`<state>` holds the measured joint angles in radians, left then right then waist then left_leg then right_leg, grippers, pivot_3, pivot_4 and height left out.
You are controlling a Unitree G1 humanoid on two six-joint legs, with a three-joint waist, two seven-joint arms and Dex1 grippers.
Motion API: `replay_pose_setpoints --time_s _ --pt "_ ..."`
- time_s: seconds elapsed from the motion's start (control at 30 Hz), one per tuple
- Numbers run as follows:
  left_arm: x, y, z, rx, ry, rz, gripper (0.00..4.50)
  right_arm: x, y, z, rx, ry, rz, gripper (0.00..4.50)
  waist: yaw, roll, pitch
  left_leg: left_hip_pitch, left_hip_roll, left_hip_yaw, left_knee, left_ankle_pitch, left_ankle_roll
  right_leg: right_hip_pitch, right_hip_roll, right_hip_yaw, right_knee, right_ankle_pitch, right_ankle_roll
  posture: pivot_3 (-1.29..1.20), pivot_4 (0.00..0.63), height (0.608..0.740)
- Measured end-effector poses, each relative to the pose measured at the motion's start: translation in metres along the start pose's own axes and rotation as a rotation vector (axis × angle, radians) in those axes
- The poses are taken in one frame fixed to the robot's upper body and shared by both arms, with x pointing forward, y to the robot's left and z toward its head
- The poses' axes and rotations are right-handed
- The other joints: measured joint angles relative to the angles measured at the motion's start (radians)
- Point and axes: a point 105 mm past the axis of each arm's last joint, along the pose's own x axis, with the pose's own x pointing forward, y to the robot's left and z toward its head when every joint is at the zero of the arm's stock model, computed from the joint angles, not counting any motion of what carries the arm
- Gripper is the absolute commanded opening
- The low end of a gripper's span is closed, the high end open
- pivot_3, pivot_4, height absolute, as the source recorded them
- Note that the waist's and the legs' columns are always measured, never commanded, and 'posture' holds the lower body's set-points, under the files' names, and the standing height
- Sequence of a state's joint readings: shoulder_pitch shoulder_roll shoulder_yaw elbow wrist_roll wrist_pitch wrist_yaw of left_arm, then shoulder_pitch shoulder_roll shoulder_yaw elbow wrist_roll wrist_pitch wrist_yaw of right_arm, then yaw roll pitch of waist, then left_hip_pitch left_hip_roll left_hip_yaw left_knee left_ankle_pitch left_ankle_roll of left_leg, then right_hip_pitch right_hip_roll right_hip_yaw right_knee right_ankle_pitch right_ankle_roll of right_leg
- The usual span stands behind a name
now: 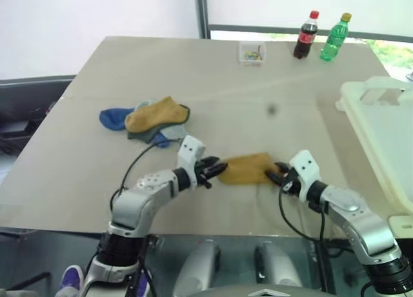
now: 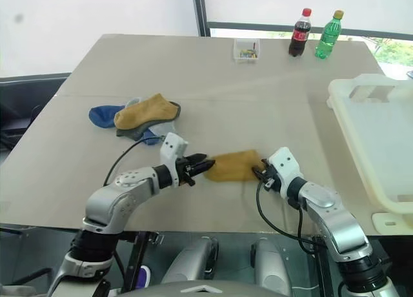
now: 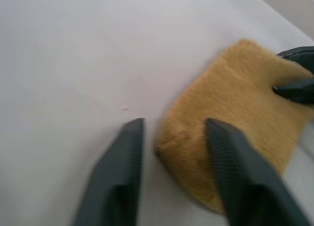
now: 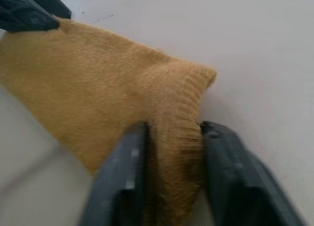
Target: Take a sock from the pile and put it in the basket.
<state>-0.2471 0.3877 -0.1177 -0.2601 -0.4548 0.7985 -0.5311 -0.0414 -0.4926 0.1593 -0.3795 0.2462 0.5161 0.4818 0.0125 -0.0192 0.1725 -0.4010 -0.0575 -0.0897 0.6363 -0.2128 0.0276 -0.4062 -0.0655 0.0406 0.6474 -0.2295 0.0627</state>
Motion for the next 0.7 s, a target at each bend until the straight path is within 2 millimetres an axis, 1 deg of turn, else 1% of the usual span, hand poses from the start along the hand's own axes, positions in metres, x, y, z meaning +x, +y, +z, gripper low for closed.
replay_pose_setpoints --time_s 0.03,0.1,0.17,0.27,0.37,0.47,0.5,0.53,0.6,0.63,0.67,0.7 --pt "0.001 -0.003 -0.002 -0.004 0.008 -0.019 0.03 -0.002 0.002 0.0 -0.003 -0.002 0.008 0.0 0.0 0.0 0.0 0.0 0.0 0.0 0.0 0.0 0.0 0.0 0.0 0.0 0.0 0.0 0.0 0.0 0.15 0.74" --pt "0.0 -0.004 -0.003 -0.015 0.009 -0.034 0.03 -0.004 0.003 -0.001 -0.002 0.002 0.016 0.0 -0.001 0.0 0.0 0.0 0.001 0.0 0.0 0.0 0.0 0.0 0.001 0.0 0.0 0.0 0.0 0.0 0.15 0.74" --pt "-0.01 -0.006 -0.007 -0.05 0.026 -0.073 0.03 -0.014 0.008 0.0 -0.002 0.012 0.047 0.0 -0.002 0.0 0.0 0.0 0.001 0.0 -0.001 0.0 0.0 -0.001 0.001 0.0 0.0 0.0 0.0 0.0 0.15 0.74" --pt "-0.029 -0.009 -0.013 -0.074 0.063 -0.111 0.03 -0.03 0.022 0.005 -0.009 0.021 0.119 0.0 -0.008 0.0 0.0 -0.001 0.002 0.0 -0.002 0.0 0.0 -0.001 0.0 0.0 0.0 0.0 0.0 0.0 0.15 0.74" --pt "-0.036 -0.013 -0.013 -0.073 0.079 -0.135 0.03 -0.035 0.029 0.008 -0.021 0.027 0.144 0.0 -0.008 0.0 0.0 0.0 0.002 0.0 -0.001 0.0 0.0 -0.001 0.0 0.0 0.0 -0.001 -0.001 0.0 0.15 0.74" --pt "-0.036 -0.012 -0.016 -0.076 0.088 -0.125 0.03 -0.036 0.029 0.004 -0.038 0.053 0.145 0.0 -0.007 0.0 0.0 0.001 0.002 0.0 -0.001 0.0 0.0 0.0 0.0 0.0 0.0 -0.003 -0.004 0.0 0.15 0.74" --pt "-0.035 -0.011 -0.017 -0.073 0.091 -0.114 0.33 -0.035 0.029 0.002 -0.053 0.065 0.141 0.0 -0.007 0.0 0.0 0.001 0.002 0.0 -0.001 0.0 0.0 0.0 0.0 0.0 0.0 -0.003 -0.004 0.0 0.15 0.74" --pt "-0.035 -0.01 -0.018 -0.072 0.094 -0.106 0.71 -0.035 0.03 0.001 -0.058 0.073 0.139 0.61 -0.007 0.0 0.0 0.0 0.002 0.0 -0.001 0.0 0.0 0.0 0.0 0.0 0.0 -0.003 -0.004 0.0 0.15 0.74" --pt "-0.032 -0.009 -0.017 -0.076 0.086 -0.103 1.22 -0.031 0.023 -0.004 -0.055 0.092 0.108 1.06 -0.006 0.0 0.0 0.0 0.002 0.0 -0.001 0.0 0.0 0.0 0.0 0.0 0.0 -0.001 -0.001 0.0 0.15 0.74" --pt "-0.031 -0.01 -0.016 -0.075 0.078 -0.105 1.81 -0.029 0.018 -0.007 -0.057 0.104 0.086 1.67 -0.005 0.0 0.0 0.001 0.002 0.0 -0.001 0.0 0.0 0.0 0.0 0.0 0.0 -0.001 -0.001 0.0 0.15 0.74" --pt "-0.03 -0.01 -0.015 -0.074 0.074 -0.107 2.16 -0.028 0.015 -0.007 -0.063 0.106 0.075 2.01 -0.005 0.0 0.0 0.001 0.002 0.0 -0.001 0.0 0.0 0.0 0.0 0.0 0.0 -0.001 -0.001 0.0 0.15 0.74" --pt "-0.03 -0.011 -0.014 -0.072 0.066 -0.111 2.68 -0.028 0.012 -0.006 -0.073 0.106 0.065 2.58 -0.005 0.0 0.0 0.001 0.002 0.0 -0.001 0.0 0.0 0.0 0.0 0.0 0.0 -0.001 -0.001 0.0 0.15 0.74"
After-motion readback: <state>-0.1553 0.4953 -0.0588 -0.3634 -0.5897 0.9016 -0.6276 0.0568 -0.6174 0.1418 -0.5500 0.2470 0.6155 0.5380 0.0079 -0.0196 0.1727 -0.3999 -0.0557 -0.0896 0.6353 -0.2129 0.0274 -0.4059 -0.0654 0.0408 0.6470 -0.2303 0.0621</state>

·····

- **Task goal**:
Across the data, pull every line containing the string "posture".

- **Reply to the exercise**:
  posture: pivot_3 (-1.29..1.20), pivot_4 (0.00..0.63), height (0.608..0.740)
- Note that the waist's and the legs' columns are always measured, never commanded, and 'posture' holds the lower body's set-points, under the files' names, and the standing height

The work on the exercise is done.